(Given information Opens)

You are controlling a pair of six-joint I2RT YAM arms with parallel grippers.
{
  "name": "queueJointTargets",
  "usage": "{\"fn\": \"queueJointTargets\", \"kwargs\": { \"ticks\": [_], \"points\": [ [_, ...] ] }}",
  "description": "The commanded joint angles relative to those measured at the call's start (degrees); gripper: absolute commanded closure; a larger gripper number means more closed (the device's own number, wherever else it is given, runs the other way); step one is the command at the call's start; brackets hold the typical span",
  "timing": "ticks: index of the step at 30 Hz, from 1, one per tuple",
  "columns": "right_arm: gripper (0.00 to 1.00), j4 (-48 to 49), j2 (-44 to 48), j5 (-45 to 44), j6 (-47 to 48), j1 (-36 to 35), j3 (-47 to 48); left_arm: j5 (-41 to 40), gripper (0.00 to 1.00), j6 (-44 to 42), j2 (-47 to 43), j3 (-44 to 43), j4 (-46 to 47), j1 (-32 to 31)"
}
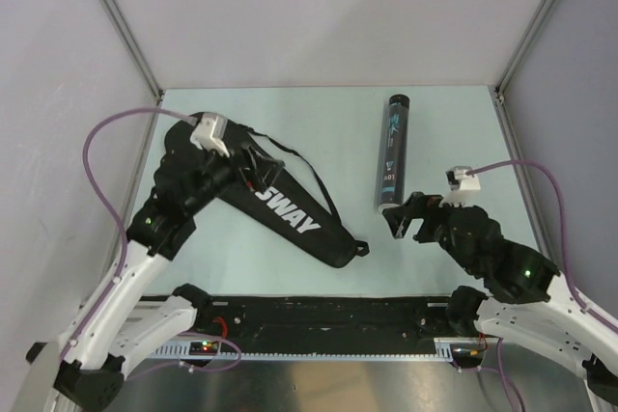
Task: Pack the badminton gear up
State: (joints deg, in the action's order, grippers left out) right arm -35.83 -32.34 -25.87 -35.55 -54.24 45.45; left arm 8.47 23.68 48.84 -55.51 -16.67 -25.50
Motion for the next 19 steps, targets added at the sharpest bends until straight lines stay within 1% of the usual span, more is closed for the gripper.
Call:
{"fn": "queueJointTargets", "kwargs": {
  "ticks": [1,5,9,19],
  "points": [
    [0.01,-1.43,3.3,-3.12,0.48,0.14,2.55,5.66,0.0,-1.56,-6.67,6.9,3.35,-2.42],
    [0.01,-0.34,4.51,-3.21,-0.85,0.21,2.78,4.8,0.0,-1.86,-12.99,11.64,5.23,-2.7],
    [0.01,0.52,4.56,-3.63,-0.05,0.21,2.8,3.49,0.0,-2.09,-17.05,13.22,6.12,-2.72],
    [0.0,0.17,4.72,-5.47,0.56,0.19,2.89,1.43,0.0,-2.23,-18.89,13.83,6.2,-2.72]
  ]
}}
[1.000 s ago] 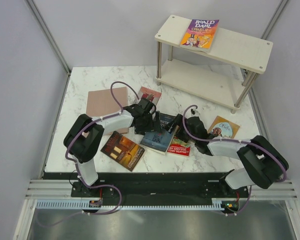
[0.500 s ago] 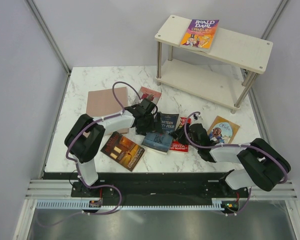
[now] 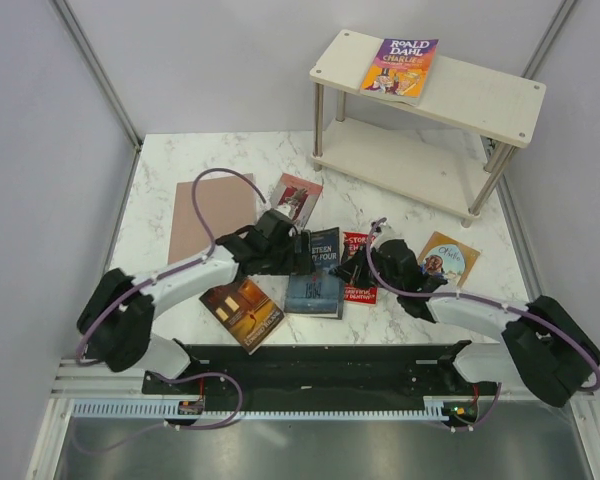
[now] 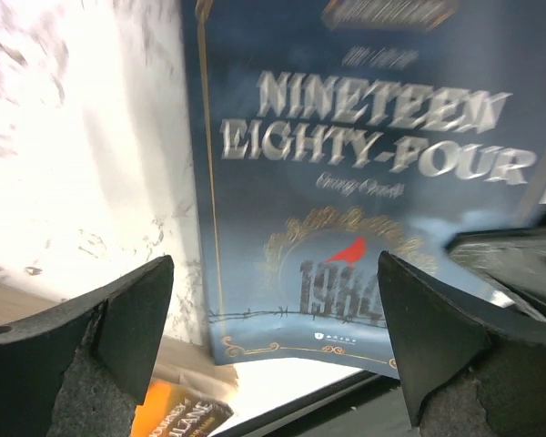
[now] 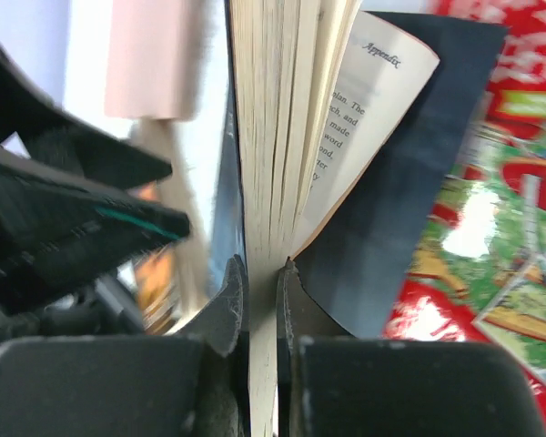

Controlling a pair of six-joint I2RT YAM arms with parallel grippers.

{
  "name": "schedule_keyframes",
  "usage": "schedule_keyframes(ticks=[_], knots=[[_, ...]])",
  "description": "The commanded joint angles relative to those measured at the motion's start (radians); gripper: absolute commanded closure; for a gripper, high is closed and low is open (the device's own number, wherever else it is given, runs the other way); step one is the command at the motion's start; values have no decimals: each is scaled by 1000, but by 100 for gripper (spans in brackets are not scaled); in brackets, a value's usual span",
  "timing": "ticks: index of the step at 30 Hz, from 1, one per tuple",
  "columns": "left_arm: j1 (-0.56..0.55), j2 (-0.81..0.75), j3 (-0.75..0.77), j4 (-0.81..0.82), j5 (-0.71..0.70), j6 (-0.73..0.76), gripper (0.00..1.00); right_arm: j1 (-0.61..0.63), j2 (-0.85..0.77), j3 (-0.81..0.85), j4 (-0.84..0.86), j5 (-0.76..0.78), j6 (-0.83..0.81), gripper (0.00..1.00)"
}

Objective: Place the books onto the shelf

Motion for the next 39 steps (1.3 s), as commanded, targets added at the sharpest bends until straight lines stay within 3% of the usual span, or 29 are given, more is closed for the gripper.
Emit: schedule_keyframes(ticks=[1, 9, 18, 20, 21, 25, 27, 28, 29, 31, 33, 35, 39], knots=[[1, -275, -103, 176, -78, 88, 0, 5, -177, 52, 72, -102, -114, 100], [64, -494, -352, 495, 97, 95, 0, -18, -265, 178, -65, -212, -214, 100], [81, -488, -410, 626, 166, 58, 2, -70, -184, 187, 174, -450, -120, 100], [81, -468, -409, 675, 198, 50, 11, -73, -155, 178, 243, -480, -81, 100], [81, -460, -409, 693, 224, 44, 38, -75, -145, 167, 266, -488, -67, 100], [81, -413, -404, 778, 292, -1, 97, -82, -86, 147, 375, -531, -10, 100], [81, -407, -386, 784, 324, -2, 98, -84, -66, 162, 354, -534, -4, 100], [81, -408, -364, 779, 333, 1, 98, -87, -50, 173, 260, -524, -17, 100], [83, -414, -350, 761, 339, 2, 98, -87, -46, 188, 193, -510, -72, 77], [83, -428, -312, 738, 343, 13, 98, -88, -52, 219, 11, -423, -125, 60], [86, -459, -291, 714, 332, 13, 98, -97, -71, 202, -48, -363, -149, 41], [99, -474, -258, 700, 332, 13, 98, -111, -119, 179, -100, -295, -152, 30], [133, -464, -214, 703, 416, 1, 98, -180, -188, 83, -117, -272, -120, 27]])
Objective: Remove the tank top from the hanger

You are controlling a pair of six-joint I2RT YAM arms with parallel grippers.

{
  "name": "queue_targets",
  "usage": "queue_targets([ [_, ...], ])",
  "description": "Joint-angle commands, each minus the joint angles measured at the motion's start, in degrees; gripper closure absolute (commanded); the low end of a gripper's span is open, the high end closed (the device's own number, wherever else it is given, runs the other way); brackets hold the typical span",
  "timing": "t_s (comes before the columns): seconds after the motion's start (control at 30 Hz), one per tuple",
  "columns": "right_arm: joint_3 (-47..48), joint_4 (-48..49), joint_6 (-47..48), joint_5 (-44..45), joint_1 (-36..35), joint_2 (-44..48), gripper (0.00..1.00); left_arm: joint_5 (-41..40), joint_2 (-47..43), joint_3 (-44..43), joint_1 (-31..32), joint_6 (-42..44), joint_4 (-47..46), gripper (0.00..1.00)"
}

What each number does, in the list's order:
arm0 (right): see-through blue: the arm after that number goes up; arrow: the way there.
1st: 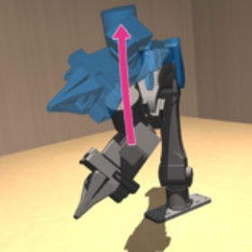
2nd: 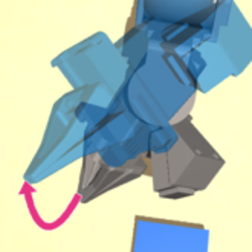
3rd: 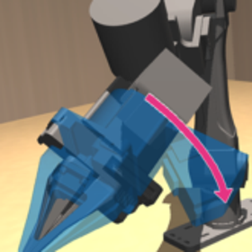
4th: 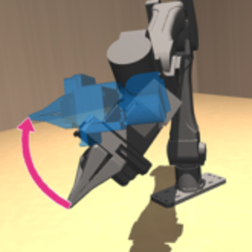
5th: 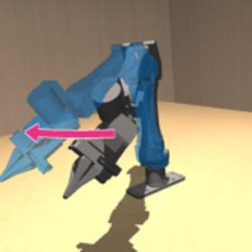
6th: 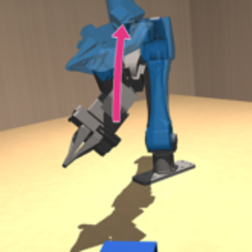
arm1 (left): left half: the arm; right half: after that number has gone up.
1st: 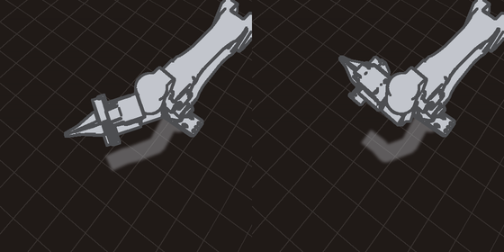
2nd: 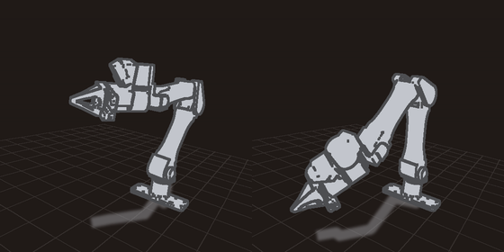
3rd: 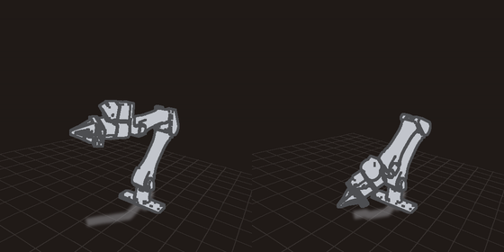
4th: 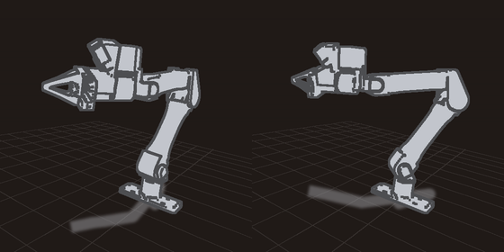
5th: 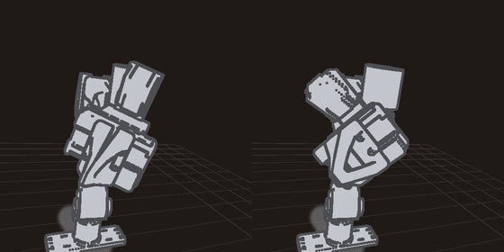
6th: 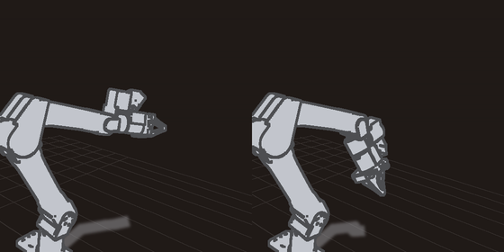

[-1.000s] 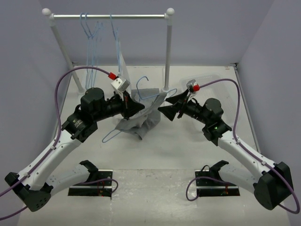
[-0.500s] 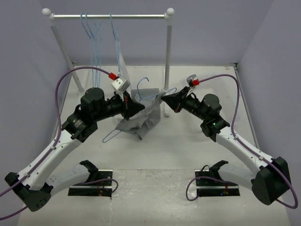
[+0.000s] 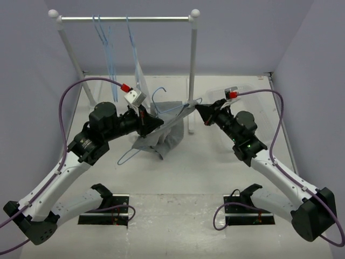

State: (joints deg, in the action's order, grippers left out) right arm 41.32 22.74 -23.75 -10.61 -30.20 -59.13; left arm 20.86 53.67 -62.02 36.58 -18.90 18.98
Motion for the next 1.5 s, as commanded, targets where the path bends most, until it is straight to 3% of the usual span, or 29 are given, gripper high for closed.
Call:
queue_targets([
  [0.0,-0.36,-2.44,2.04,14.54,0.22,2.09,1.0,-0.48,-1.37,-1.61,0.34,0.96,-0.35,1.0],
  [0.13,1.21,-4.37,1.86,18.26,3.38,1.13,1.0,1.63,-1.2,-1.7,0.34,2.19,0.35,1.0],
  [0.4,2.8,-7.8,-1.74,14.31,15.6,-3.53,1.0,1.37,-1.99,-1.62,0.34,4.39,3.78,1.0],
  [0.5,4.12,-7.19,-0.25,10.98,15.78,-6.68,1.0,2.34,-2.6,-0.74,0.34,4.57,1.95,1.0],
  [0.53,3.94,-6.05,0.45,5.74,15.78,-7.13,1.0,2.43,-2.61,-0.56,0.34,4.22,1.24,1.0],
  [0.63,1.58,-1.92,0.63,-4.03,15.34,-8.28,1.0,1.55,-1.82,-0.38,0.34,2.82,-2.45,1.0],
  [0.93,-6.93,0.18,11.95,-10.56,1.92,-2.67,1.0,-11.7,3.36,-3.63,0.34,-0.62,-12.38,1.0],
  [1.07,-9.41,0.19,11.89,-15.14,0.67,0.33,1.0,-14.18,9.41,-9.16,0.34,0.34,-12.31,1.0],
  [1.2,-9.69,-1.64,11.61,-8.83,0.58,4.72,1.0,-17.07,12.77,-13.56,0.42,1.49,-10.9,1.0],
  [1.3,-6.61,-7.87,14.07,-7.75,0.49,6.93,1.0,-24.63,14.0,-17.42,0.34,2.89,-9.49,1.0],
  [1.47,-9.24,-5.52,15.57,-18.1,-0.39,7.28,1.0,-27.02,15.68,-18.5,0.42,2.81,-13.87,1.0],
])
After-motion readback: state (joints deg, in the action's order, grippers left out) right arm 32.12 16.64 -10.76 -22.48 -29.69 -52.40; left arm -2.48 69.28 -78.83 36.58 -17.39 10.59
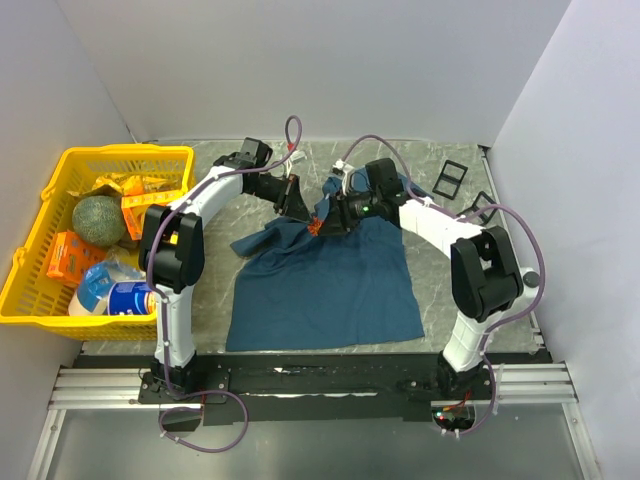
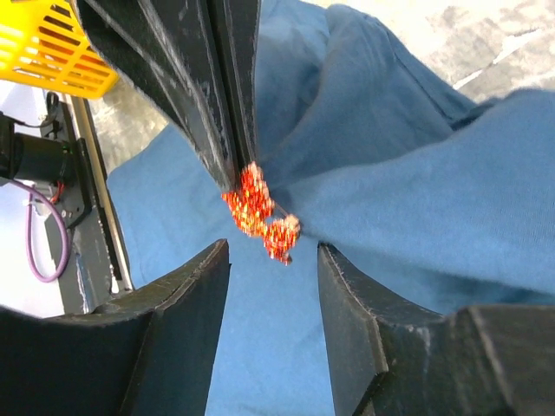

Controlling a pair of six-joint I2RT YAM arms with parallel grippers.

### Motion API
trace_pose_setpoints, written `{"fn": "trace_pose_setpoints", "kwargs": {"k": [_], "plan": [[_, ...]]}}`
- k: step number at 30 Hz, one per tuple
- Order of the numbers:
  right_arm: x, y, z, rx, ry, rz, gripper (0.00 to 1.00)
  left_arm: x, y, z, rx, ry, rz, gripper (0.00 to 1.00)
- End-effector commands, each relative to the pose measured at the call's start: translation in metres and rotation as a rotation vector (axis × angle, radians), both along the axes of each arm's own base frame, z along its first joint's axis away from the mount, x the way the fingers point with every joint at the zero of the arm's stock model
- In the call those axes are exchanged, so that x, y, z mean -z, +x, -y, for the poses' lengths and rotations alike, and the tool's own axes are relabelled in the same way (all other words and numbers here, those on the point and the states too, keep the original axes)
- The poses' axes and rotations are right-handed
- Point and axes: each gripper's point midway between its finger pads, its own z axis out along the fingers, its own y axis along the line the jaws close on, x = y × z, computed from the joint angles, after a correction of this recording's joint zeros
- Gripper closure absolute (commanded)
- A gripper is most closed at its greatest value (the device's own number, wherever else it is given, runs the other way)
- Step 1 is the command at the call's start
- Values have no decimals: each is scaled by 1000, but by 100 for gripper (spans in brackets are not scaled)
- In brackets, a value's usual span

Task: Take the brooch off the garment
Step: Remove the brooch from the clothes.

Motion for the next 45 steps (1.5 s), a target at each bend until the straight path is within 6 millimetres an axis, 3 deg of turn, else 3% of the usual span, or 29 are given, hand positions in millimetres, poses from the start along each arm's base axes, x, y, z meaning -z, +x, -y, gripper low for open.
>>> {"fn": "trace_pose_setpoints", "kwargs": {"k": [1,6,10,14,16,19,22,25,29,31,38,41,45], "plan": [[-15,3,-15,-47,38,20,49,-41,-12,4,51,-84,85,99],[-17,-1,-17,-68,50,16,62,-40,-12,4,52,-82,82,99],[-18,-7,-18,-89,67,5,88,-39,-12,4,50,-79,81,99],[-23,-12,-18,-102,89,5,93,-37,-11,4,45,-73,86,97],[-26,-15,-19,-112,100,8,99,-37,-11,4,42,-71,84,88],[-29,-18,-19,-117,110,7,100,-35,-8,2,30,-54,96,77],[-32,-19,-18,-109,117,3,100,-38,6,-3,-27,-19,140,39],[-34,-21,-18,-98,138,-30,100,-39,26,-11,-107,58,252,22],[-36,-23,-19,-81,157,-68,100,-48,39,-21,-189,131,406,11],[-36,-20,-19,-75,159,-77,100,-41,45,-26,-211,180,489,1],[-35,-14,-15,-57,170,-119,100,-35,32,-36,-210,265,778,4],[-36,-14,-15,-56,173,-122,100,-19,17,-29,-153,281,861,4],[-36,-14,-14,-55,174,-125,100,-20,3,-17,-85,227,987,4]]}}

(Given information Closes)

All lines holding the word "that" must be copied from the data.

Exercise result
arm0 (right): see-through blue: the arm after that number goes up; arrow: the way there.
arm1 (left): left half: the arm; right half: after that number has gone up.
- In the call those axes are exchanged, so that x, y, z mean -z, +x, -y, for the poses' lengths and rotations alike, and the tool's own axes are relabelled in the same way (all other words and numbers here, those on the point and the states too, keep the original axes)

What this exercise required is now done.